A verbatim copy of the lines from the one with "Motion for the" through the final line below is required; print it and nothing else.

——

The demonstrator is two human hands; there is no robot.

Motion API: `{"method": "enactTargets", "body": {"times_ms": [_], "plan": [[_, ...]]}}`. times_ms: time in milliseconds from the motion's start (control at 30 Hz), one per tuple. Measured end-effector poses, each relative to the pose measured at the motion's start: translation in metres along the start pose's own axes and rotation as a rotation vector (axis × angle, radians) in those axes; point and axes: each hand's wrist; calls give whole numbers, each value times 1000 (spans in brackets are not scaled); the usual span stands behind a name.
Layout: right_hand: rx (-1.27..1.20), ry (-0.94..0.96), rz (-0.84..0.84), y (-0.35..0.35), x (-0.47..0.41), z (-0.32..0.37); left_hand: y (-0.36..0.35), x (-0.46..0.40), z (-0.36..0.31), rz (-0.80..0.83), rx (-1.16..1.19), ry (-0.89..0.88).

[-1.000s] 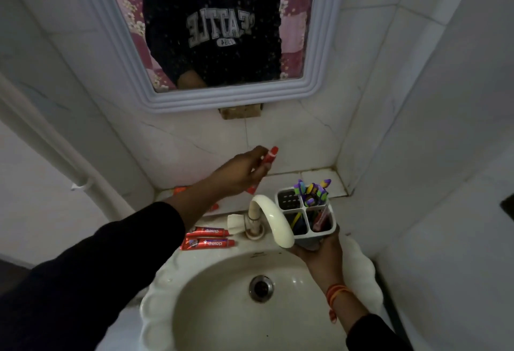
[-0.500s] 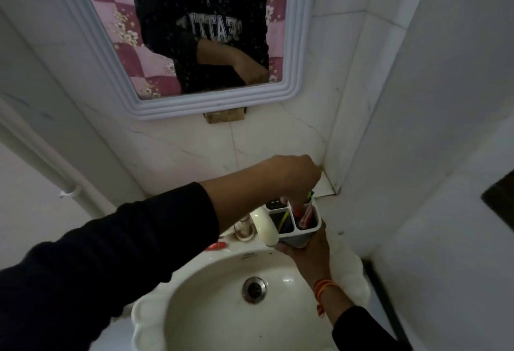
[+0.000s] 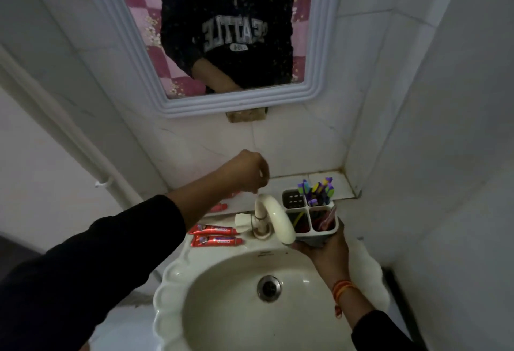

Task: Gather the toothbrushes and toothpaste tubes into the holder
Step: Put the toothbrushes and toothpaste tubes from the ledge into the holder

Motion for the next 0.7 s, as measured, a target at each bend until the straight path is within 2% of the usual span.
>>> {"method": "enactTargets", "body": {"times_ms": [67,167,300,533,700], "plan": [[-7,-6,5,1,0,0,-13,11,28,122,-145,53],[-30,-64,30,3,-4,-1,-44,30,55,339,-330,45],[-5,-67,17,3,-3,-1,-90,40,80,446,-326,140],[43,-55,10,4,-2,-2,-120,40,107,311,-434,157],[32,-70,20,4,-3,-3,-113,48,102,261,-359,144]]}}
Point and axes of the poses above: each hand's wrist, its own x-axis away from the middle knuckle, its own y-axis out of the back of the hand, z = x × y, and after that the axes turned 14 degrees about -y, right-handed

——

> _Solution_:
Motion for the next 0.7 s, as measured, a target at each bend until the straight path is within 2% of the usual span.
>>> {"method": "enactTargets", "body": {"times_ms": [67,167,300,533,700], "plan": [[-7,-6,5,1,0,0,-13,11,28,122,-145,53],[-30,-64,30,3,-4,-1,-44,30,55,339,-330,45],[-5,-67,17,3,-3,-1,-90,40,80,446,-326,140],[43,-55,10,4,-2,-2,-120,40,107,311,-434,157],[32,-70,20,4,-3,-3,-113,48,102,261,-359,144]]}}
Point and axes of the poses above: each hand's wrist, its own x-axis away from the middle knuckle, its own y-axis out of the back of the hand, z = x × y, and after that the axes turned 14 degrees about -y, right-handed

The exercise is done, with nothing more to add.